Barking Up The Wrong Tree? TRIR vs. HRO's

Barking Up The Wrong Tree? TRIR vs. HRO's

The oil and gas industry must begin to look beyond the worksite and its traditional focus on personal injury metrics and “Goal Zero” if it wants to build High Reliability Organizations (HRO’s) for effective Major Hazard Event (MHE) management.

Fact 1:

On the day that control of the Macondo well was lost in 2010, executives from both BP and Transocean were on the Deepwater-Horizon drilling rig congratulating the crews on having worked 7 years without a Lost Time Injury (LTI).

Fact 2:

The US Chemical Safety Board has stated repeatedly that while companies can work many years without a personal safety injury, this provides no guarantee whatsoever that a Major Hazard Event (MHE) is any less likely.

Fact 3:

Many large E&P Operators have predominantly measured the safety performance of their high profile, highly paid contractors (i.e. those contractors carrying the greatest business risk) using metrics that focus primarily on metrics and activities related to personal safety.

Fact 4:

The incident triangle which has been referenced countless times over many years as an effective strategy for safety management practices, was developed in the 1930’s by an employee of the Travelers Insurance Company as a way to determine premiums and costs related to workplace safety injuries.

Fact 5:

Focusing on and reducing the number of more minor personal injuries such as First Aid Cases (FAC’s), does little to nothing to demonstrate effective Major Hazard Event (MHE) management and the availability and integrity of principal barriers.

Fact 6:

Prior to the Macondo disaster, BP and Transocean already fulfilled the majority of the new SEMS (Safety and Environment Management System) requirements put in place by the Bureau of Safety and Environmental Enforcement (BSEE) to prevent reoccurrence.

Fact 7:

The US Chemical Safety board has stated in response to the events of 2010 that “… in the aftermath of a catastrophe, the individuals immediately involved in the event seem to receive much of the focus and subsequent blame even though the underlying problems inevitably rests with the overall safety culture and organizational practices of the company”.

 

Background:

You would be forgiven for thinking with such established facts on hand that the oil and gas industry - in conjunction with other “high risk” industries - has finally recognized and conceded that in many ways, it has effectively been barking up the wrong tree with regard to Major Hazard Event (MHE) management. You would also think that in the aftermath and years since the BP Macondo / Deep-Water Horizon disaster in 2010, that the oil and gas industry must have been galloping toward developing new metrics and new ways of work in order to provide the necessary assurance that the likelihood for such events ever happening again has been managed to ALARP (as low as reasonably practicable).
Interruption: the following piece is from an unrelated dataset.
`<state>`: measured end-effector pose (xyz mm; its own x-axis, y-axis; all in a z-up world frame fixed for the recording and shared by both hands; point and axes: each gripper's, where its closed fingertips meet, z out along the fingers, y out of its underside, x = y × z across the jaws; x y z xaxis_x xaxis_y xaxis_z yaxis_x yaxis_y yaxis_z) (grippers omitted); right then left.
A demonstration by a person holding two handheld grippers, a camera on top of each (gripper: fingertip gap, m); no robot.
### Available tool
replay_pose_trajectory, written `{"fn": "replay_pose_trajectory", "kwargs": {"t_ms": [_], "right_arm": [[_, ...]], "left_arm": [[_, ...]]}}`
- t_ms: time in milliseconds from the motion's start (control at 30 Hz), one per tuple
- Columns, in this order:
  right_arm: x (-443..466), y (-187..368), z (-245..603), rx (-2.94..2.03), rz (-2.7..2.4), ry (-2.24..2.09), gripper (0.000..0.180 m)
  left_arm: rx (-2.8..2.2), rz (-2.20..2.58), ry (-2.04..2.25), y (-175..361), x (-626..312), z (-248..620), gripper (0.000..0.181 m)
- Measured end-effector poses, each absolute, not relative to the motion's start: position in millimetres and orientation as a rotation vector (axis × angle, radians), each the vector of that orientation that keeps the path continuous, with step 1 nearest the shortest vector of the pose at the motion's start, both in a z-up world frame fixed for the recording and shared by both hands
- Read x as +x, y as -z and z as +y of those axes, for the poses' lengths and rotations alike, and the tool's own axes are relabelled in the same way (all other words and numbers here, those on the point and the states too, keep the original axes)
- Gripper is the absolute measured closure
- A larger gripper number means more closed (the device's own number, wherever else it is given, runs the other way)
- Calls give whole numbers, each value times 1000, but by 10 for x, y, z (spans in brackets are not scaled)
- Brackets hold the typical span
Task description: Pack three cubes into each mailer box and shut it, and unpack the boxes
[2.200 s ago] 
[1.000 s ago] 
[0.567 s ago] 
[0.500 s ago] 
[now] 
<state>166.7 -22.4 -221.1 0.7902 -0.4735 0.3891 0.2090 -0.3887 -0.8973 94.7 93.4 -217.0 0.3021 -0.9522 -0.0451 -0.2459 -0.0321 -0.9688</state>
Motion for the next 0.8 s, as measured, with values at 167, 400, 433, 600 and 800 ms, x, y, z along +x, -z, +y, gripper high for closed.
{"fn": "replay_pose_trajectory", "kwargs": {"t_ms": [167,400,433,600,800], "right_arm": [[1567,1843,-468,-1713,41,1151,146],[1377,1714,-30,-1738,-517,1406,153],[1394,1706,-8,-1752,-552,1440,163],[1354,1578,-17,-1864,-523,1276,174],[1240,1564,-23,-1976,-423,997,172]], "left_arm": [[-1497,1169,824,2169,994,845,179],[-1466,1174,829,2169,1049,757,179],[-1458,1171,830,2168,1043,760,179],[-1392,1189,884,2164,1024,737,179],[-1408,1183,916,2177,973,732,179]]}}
But fundamentally redirecting and refocusing an entire industry that at times has historically been quite reticent to such changes, often requires a catalyst in the form of a compelling reference point to initiate and sustain decisive action. In 1988, the loss of 167 offshore workers on the Piper Alpha platform in the North Sea precipitated a concerted effort by the oil and gas industry to improve its global safety performance. Widespread efforts were undertaken to develop more structured and more robust HSE Management Systems to achieve a step change in industry safety performance. Likewise, the events of 2010 should have similarly illustrated the need for the oil and gas industry to accept that a very different approach would likely be needed if such catastrophic incidents were to be prevented in the future.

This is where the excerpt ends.